### [ASSIGNMENT]
Each line that includes the word "apple" should be copied from the records.

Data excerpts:
▼
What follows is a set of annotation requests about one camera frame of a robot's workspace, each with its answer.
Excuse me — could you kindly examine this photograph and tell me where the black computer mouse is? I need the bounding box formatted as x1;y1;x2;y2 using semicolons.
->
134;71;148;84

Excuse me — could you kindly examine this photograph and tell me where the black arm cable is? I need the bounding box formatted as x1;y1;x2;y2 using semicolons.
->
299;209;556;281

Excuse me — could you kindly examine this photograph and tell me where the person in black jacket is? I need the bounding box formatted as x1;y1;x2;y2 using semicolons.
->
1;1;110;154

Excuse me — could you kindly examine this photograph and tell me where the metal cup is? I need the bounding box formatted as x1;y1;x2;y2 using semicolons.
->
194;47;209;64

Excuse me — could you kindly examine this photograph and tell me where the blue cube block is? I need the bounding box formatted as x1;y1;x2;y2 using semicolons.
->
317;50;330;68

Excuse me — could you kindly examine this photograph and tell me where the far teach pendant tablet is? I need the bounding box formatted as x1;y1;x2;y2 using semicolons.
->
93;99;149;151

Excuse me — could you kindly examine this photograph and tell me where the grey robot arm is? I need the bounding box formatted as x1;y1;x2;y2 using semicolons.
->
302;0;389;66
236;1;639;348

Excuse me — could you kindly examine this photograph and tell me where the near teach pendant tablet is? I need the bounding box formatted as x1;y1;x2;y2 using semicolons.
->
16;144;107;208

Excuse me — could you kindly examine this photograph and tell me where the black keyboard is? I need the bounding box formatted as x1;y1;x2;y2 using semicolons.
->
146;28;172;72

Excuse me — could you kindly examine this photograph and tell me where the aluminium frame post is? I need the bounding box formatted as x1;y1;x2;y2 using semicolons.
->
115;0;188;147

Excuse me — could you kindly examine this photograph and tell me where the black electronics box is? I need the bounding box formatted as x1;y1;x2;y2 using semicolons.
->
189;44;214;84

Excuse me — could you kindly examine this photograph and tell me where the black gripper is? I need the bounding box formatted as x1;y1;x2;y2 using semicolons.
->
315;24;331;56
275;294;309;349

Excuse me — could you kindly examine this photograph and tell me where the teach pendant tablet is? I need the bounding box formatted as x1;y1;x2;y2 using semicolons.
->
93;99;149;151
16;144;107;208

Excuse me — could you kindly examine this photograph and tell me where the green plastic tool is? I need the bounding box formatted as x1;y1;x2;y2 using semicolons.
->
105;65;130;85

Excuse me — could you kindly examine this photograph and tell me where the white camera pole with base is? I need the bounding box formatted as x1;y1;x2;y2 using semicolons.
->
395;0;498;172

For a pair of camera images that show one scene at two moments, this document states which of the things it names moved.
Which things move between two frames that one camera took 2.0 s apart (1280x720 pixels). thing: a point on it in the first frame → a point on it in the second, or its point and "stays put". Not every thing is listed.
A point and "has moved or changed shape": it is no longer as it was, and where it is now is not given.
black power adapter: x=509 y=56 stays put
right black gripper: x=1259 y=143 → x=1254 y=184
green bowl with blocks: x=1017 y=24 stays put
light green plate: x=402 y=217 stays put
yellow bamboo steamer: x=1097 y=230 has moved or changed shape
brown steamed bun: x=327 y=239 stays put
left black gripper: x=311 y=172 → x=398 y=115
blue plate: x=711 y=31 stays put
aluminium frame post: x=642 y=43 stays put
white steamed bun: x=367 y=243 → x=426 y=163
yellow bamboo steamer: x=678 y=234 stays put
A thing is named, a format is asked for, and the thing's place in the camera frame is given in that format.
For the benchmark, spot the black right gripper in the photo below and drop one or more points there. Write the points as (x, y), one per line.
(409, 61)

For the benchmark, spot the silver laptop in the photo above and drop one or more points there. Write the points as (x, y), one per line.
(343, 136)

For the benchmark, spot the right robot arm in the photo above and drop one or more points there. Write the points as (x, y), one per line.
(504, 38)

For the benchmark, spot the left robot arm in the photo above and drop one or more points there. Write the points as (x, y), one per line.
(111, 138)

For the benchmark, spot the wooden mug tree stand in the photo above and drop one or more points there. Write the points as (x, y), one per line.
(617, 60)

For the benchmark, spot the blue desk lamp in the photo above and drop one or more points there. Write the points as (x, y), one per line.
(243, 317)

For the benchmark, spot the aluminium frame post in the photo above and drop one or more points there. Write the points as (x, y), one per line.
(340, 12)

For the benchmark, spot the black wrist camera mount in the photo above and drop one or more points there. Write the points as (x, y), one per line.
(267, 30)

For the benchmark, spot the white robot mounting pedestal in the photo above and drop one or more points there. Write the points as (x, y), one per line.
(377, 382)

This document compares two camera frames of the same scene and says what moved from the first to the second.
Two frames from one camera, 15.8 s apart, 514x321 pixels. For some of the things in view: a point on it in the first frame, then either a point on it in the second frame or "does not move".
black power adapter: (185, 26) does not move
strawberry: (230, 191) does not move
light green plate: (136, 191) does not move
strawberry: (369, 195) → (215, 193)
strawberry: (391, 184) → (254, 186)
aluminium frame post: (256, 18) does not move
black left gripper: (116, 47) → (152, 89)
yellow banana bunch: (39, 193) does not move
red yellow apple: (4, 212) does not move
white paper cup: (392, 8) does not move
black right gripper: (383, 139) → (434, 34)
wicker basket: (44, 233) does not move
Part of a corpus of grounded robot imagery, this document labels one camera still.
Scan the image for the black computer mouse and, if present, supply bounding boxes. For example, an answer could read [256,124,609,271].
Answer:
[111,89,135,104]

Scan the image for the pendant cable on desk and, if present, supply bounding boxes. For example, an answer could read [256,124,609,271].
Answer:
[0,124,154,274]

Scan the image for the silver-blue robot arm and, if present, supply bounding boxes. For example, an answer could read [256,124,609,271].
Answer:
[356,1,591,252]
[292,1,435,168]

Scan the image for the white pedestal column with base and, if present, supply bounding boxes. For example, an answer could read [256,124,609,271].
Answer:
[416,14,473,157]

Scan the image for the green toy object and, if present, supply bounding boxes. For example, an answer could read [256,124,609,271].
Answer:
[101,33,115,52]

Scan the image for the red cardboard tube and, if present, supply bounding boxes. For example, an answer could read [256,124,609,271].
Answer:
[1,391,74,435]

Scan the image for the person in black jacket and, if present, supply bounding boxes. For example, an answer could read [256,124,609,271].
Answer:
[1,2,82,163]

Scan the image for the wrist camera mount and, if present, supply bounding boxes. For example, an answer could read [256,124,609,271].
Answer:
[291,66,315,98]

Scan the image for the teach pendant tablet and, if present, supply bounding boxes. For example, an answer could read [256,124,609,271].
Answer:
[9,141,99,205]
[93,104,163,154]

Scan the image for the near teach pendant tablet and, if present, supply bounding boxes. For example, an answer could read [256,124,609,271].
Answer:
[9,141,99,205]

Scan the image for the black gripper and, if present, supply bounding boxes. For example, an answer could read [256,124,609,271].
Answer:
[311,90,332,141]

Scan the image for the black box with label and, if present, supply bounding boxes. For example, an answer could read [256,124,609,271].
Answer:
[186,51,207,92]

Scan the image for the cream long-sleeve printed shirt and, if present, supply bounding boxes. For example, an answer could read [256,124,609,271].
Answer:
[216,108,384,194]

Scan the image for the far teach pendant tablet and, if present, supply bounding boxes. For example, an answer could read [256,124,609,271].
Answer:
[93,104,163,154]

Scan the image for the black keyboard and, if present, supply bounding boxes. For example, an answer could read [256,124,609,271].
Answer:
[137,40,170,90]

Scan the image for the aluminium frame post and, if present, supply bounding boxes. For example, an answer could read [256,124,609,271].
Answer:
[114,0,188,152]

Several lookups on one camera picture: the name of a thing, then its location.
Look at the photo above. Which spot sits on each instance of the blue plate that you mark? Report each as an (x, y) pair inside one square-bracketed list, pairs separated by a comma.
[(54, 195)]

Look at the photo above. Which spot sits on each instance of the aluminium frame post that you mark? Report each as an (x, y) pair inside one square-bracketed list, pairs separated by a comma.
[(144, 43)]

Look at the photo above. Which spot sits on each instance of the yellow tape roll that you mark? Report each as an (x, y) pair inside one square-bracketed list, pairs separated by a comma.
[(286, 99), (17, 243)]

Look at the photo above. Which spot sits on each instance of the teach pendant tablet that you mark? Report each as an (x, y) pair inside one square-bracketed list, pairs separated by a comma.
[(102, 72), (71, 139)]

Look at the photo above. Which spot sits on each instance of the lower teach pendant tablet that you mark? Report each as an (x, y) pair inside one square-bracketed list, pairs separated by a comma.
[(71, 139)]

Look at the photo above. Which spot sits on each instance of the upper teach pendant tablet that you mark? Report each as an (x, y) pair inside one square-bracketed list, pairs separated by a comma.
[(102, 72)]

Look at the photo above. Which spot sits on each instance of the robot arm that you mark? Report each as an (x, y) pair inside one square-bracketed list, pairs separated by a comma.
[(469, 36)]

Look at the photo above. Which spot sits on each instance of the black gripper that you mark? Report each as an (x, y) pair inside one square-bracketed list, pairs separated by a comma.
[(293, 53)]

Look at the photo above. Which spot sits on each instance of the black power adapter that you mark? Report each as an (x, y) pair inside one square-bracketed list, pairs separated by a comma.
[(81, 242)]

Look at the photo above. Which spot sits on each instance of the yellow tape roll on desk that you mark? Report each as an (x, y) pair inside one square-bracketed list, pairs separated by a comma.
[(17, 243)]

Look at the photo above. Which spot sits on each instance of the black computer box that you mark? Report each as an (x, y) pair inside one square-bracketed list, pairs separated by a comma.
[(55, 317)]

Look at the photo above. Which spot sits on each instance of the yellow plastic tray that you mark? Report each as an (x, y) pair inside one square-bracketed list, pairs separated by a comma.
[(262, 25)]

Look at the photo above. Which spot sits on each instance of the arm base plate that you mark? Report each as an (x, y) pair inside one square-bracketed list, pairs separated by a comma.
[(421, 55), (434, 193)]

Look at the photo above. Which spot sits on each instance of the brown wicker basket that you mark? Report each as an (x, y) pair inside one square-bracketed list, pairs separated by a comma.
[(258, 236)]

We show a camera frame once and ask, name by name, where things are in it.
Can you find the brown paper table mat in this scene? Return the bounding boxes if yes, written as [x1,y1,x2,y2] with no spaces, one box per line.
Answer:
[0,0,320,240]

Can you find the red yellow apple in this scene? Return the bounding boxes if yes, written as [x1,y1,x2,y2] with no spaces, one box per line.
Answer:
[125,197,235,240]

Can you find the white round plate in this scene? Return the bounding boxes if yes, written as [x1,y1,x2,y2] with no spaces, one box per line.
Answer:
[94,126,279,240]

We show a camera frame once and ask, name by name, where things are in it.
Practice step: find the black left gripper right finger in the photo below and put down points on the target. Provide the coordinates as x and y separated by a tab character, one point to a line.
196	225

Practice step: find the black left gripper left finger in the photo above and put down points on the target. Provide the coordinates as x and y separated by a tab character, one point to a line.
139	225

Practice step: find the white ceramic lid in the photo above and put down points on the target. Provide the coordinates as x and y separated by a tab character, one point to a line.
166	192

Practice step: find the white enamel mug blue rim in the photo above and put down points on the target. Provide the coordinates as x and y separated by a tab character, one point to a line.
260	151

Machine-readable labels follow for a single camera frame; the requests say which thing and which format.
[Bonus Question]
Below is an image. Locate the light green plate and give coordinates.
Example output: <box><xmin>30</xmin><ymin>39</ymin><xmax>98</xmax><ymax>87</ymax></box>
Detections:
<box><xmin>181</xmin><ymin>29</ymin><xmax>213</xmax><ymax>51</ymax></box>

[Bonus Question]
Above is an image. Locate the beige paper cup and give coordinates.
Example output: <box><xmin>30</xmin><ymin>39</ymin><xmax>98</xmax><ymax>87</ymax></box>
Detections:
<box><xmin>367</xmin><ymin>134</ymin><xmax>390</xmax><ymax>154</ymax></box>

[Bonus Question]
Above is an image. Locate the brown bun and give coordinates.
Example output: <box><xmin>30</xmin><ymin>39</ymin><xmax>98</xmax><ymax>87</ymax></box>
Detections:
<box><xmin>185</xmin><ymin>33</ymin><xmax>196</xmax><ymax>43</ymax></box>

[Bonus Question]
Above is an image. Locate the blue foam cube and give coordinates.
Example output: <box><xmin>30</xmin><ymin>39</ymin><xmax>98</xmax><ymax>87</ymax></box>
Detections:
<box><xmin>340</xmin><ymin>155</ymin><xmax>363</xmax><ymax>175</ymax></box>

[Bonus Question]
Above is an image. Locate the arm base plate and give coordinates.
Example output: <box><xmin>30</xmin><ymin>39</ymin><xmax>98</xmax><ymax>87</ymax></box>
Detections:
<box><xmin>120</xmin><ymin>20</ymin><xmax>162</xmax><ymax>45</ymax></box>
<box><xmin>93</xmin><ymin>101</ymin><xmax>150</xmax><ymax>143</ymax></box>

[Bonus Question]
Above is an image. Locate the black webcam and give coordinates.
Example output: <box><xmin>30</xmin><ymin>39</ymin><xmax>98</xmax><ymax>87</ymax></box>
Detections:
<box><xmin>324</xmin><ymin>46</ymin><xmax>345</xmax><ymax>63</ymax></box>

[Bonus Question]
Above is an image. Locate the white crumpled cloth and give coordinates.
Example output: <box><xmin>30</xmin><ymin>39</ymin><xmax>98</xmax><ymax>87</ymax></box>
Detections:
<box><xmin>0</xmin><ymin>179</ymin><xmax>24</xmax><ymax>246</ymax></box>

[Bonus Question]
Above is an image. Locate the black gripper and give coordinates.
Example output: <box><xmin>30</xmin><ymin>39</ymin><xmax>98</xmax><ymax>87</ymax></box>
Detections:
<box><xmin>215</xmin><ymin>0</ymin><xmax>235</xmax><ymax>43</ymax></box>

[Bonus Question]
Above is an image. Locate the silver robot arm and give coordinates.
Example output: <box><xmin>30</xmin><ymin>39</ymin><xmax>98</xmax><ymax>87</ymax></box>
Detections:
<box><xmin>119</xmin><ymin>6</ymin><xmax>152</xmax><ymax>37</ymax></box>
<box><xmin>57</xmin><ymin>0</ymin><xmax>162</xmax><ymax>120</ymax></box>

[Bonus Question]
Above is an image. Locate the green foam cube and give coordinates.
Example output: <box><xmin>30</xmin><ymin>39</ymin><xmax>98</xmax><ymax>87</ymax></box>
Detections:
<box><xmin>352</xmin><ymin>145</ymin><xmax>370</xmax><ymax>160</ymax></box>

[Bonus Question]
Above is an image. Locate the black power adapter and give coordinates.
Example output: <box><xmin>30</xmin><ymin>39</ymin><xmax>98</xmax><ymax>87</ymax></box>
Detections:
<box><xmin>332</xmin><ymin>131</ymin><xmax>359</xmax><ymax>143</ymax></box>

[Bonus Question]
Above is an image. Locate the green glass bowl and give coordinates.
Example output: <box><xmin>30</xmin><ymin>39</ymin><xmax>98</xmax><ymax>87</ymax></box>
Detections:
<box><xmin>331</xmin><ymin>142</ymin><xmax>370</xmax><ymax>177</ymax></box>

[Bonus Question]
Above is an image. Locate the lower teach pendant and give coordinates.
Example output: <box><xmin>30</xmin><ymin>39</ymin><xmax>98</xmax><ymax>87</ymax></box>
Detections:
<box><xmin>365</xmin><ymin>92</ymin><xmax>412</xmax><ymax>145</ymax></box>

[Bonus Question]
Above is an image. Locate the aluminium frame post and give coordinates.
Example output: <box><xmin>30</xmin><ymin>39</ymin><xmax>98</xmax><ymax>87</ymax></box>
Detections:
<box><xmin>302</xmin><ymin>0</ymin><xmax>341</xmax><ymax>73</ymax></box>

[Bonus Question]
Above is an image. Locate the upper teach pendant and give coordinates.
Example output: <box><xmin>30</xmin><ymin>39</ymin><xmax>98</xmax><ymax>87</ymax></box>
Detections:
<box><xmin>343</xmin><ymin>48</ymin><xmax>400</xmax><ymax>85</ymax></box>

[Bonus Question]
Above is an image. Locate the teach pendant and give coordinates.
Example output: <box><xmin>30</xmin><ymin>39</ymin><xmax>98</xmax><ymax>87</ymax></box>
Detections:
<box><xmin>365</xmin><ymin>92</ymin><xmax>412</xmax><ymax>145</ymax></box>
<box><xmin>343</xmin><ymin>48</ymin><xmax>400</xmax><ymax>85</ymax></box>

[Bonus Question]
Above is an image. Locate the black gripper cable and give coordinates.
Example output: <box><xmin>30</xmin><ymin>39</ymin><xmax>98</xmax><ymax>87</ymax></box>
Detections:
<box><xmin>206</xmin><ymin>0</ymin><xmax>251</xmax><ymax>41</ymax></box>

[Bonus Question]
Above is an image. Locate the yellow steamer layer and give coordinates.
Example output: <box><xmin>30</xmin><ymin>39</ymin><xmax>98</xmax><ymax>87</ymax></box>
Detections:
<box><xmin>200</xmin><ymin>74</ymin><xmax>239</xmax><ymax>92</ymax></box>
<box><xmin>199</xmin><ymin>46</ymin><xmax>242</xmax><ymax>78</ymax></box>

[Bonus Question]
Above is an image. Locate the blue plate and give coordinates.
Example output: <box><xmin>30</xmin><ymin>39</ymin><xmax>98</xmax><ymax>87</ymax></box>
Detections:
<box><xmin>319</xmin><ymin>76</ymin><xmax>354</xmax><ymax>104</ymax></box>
▲
### [EXPECTED OUTPUT]
red yellow apple: (4, 212) does not move
Can you find the red yellow apple in this scene? Return the bounding boxes if yes, written as [x1,y1,x2,y2] with no spaces, one box per line.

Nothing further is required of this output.